GameCenter LIVE is not supporting the Sony Blu-ray player this year. You’ll have to watch on another device.

Unsportsmanlike Conduct (Swearing)

After taking a deep breath and reminding myself that he was just the messenger, I thanked the gentleman for his time and hung up the phone. After two minutes in the box for Unsportsmanlike Conduct (Swearing), I emerged determined to find a workaround. What about the built-in browser in the Blu-Ray player? When I tried to go to, I got the message, “This page is too large to load.” After two more tries with the same result, well…some people go back to the drawing board; I went back to the box.

Two obscenity-filled minutes later, it dawned on me that I have a “Smart” TV, which means it also has a built-in (and theoretically better/newer/more powerful) browser. This time, I made it to with no problem…entered my User ID and Password for GCL…c’mon, baby, we’re almost there…it says all I need to do now is download the latest Adobe Flash Player, and I’ll have GCL on my 4K Ultra-HD 65-inch Screen of Hockey Awesomeness, so I click, and…

This browser does not support the Adobe Flash Player.

That was it. (Metaphorical) sticks thrown on the ice, the referee’s genealogy called into question, hand gestures used to inform fans they are, without a doubt, number ONE. As I steam into the dressing room, leaving damaged folding chairs strewn about in my wake, a Game Misconduct is announced over the PA…on second thought, make that a GameCenter LIVE Misconduct.
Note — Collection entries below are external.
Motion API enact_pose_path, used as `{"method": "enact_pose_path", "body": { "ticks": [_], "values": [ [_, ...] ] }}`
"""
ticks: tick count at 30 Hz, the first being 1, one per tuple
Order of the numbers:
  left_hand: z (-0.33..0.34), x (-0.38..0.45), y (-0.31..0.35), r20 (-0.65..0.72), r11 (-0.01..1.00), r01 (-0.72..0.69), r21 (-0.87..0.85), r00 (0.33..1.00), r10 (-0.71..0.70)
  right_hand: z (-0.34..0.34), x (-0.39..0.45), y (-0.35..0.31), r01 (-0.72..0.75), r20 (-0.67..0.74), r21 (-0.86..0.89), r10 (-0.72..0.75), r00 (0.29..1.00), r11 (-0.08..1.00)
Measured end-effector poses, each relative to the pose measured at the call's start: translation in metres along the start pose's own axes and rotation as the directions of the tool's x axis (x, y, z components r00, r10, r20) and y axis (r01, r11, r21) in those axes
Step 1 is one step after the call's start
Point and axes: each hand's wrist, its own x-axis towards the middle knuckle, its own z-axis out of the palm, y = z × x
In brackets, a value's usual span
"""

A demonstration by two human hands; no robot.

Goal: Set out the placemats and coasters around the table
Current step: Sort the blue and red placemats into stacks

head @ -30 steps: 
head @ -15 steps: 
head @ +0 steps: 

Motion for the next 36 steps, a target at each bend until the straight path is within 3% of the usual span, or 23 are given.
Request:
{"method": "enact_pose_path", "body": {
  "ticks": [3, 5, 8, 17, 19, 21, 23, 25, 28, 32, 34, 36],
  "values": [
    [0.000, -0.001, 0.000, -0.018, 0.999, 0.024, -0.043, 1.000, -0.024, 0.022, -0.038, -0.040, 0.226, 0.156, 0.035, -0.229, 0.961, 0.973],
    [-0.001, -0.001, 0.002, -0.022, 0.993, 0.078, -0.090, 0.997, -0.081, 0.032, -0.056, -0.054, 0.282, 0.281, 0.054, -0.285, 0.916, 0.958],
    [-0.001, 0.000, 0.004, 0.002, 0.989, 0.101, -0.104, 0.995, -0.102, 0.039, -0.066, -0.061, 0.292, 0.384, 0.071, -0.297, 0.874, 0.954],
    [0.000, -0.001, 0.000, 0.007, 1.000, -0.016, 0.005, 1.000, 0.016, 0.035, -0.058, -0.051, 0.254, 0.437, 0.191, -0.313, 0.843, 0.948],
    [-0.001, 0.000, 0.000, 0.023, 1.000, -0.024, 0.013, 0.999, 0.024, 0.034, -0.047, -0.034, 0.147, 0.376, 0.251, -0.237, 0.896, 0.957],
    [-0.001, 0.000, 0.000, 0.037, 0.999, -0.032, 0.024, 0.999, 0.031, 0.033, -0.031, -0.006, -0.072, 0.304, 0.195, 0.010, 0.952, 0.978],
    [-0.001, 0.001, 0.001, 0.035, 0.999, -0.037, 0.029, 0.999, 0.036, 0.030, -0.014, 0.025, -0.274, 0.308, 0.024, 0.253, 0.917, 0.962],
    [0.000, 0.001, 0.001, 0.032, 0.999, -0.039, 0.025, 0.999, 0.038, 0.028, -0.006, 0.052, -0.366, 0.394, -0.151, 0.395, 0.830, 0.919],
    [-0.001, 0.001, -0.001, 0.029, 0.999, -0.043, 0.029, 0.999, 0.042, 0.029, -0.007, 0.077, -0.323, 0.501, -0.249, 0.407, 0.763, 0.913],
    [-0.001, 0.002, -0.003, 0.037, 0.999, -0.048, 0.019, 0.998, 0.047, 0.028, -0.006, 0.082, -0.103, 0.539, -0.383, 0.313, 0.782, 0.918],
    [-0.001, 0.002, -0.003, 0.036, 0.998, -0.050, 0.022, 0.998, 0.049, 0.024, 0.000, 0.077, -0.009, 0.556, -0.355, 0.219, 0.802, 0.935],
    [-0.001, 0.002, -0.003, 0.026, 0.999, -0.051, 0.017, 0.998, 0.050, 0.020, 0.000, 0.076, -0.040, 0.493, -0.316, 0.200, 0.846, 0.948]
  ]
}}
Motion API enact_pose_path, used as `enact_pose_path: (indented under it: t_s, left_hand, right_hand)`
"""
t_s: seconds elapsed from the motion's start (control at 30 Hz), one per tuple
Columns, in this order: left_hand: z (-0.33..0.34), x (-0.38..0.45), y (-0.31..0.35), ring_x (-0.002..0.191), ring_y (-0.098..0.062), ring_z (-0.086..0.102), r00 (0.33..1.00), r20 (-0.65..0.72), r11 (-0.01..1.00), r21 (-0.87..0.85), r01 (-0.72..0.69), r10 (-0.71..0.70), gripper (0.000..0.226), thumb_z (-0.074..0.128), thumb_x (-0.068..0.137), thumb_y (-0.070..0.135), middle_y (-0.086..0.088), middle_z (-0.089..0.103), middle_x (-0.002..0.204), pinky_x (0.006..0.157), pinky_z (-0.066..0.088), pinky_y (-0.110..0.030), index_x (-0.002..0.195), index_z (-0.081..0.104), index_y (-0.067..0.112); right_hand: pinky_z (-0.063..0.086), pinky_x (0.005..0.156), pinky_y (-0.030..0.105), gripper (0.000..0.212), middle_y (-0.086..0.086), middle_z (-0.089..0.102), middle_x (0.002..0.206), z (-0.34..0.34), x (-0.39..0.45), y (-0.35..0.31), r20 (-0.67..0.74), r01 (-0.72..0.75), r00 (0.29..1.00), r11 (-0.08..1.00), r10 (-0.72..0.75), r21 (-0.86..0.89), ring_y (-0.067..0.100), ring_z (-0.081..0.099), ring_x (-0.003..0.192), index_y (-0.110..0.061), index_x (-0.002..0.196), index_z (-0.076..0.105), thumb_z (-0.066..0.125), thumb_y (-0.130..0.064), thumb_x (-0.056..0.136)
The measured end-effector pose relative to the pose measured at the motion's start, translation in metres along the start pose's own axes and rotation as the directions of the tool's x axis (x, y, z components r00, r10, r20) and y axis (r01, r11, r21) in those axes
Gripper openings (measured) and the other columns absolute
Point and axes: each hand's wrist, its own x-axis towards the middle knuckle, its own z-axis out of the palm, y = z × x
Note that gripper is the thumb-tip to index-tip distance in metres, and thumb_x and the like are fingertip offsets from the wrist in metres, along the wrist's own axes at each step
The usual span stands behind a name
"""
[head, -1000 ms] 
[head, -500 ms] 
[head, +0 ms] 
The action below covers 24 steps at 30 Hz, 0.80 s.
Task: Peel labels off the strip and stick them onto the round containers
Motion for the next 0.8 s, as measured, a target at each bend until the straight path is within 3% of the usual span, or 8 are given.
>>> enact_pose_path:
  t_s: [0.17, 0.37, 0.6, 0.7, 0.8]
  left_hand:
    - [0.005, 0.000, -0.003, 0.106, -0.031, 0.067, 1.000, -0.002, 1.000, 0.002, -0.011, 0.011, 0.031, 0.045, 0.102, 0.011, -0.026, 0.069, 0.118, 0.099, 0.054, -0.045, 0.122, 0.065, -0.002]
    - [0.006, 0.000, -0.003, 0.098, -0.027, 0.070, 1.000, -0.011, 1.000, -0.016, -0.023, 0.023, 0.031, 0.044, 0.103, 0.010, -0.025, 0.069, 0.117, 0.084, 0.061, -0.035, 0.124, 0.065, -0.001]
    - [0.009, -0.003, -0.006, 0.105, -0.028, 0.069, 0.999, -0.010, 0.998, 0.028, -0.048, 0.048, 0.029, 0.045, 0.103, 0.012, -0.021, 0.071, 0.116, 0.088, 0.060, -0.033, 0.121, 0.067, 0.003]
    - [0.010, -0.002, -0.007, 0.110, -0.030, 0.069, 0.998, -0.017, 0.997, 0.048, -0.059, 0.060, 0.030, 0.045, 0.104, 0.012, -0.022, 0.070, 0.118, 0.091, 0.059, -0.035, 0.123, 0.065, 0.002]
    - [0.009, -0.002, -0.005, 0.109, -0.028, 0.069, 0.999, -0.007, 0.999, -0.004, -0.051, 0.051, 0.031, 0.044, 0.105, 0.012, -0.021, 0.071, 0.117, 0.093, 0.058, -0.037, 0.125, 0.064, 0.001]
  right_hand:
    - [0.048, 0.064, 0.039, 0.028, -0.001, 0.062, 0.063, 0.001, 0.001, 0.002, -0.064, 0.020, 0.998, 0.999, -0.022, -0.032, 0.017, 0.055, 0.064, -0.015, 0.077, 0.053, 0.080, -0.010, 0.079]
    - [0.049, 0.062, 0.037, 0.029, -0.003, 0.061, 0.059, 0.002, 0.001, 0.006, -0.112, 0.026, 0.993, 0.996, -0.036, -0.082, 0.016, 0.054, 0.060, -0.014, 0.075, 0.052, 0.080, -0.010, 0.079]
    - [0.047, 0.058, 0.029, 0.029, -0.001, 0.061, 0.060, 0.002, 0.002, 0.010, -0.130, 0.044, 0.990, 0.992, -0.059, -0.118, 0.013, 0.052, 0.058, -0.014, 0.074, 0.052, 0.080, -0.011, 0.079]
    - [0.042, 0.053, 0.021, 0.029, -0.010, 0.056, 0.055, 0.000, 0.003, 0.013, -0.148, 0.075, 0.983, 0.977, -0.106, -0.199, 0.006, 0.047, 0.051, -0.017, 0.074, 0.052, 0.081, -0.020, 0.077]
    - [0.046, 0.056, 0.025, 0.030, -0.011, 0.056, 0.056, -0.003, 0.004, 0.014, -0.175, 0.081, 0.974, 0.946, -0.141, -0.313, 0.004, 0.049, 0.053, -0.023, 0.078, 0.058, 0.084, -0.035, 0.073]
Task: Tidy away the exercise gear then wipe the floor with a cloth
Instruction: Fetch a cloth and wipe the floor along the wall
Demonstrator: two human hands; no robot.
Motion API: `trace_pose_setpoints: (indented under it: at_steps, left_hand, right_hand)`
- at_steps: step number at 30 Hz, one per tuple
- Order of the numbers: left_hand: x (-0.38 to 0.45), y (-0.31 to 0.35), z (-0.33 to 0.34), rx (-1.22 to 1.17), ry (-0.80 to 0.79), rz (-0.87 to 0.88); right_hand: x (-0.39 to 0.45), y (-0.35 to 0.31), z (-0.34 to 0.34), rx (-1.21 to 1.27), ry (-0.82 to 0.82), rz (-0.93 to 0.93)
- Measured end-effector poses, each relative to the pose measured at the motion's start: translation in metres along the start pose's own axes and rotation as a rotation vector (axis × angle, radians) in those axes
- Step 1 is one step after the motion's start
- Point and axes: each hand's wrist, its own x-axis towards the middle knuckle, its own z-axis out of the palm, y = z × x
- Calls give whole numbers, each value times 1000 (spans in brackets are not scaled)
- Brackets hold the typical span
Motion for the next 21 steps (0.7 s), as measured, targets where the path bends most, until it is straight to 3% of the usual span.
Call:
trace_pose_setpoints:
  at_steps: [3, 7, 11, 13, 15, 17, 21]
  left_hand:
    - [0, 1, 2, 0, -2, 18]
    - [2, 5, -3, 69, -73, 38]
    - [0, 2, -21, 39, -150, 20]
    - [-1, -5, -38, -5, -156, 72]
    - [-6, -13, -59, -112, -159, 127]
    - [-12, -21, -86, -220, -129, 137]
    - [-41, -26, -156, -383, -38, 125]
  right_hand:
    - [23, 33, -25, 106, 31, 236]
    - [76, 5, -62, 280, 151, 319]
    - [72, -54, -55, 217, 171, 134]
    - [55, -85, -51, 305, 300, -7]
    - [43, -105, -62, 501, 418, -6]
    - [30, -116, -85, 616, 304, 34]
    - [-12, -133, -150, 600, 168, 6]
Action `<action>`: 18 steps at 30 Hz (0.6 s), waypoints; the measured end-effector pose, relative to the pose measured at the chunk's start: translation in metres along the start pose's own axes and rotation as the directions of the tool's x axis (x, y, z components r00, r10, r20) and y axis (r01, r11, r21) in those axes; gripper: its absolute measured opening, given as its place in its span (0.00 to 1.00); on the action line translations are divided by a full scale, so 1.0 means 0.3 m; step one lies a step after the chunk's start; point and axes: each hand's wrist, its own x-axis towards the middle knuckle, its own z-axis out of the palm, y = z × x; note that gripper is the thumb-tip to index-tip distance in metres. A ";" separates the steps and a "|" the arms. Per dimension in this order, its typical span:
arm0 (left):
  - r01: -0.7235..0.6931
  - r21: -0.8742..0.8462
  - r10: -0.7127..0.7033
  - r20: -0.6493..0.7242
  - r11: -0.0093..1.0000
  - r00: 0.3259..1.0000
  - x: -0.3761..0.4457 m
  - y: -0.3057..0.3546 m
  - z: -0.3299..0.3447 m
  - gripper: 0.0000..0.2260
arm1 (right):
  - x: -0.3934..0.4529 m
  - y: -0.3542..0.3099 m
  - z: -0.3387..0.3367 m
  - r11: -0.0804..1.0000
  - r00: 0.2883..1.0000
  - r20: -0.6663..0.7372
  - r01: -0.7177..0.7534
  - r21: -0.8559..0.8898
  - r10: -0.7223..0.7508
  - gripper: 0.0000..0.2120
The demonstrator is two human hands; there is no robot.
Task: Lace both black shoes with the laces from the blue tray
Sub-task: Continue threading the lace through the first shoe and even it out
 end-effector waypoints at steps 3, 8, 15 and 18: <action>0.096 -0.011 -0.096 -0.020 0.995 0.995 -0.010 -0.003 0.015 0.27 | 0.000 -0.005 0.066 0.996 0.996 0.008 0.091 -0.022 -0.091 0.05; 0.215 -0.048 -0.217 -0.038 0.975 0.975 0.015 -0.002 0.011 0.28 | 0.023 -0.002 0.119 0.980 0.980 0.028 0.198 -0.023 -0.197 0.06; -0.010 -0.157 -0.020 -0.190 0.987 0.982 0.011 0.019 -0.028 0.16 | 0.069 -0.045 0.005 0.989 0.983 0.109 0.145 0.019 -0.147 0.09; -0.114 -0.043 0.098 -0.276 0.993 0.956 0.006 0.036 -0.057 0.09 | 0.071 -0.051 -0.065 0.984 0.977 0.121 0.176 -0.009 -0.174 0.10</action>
I’m sure many readers will say, “Come on, man, just hook your laptop up to the TV; it’s no big deal.” In theory, they’re right. In practice, it means unplugging mouse, keyboard, monitor and power cord, moving the laptop from office to living room, then crawling behind a bookcase to plug in the power cord and connect laptop to TV. At the end of the night, going back through the process in reverse order. The next night, doing it all over again. For almost seven months.

I think I’ll go back to the box now.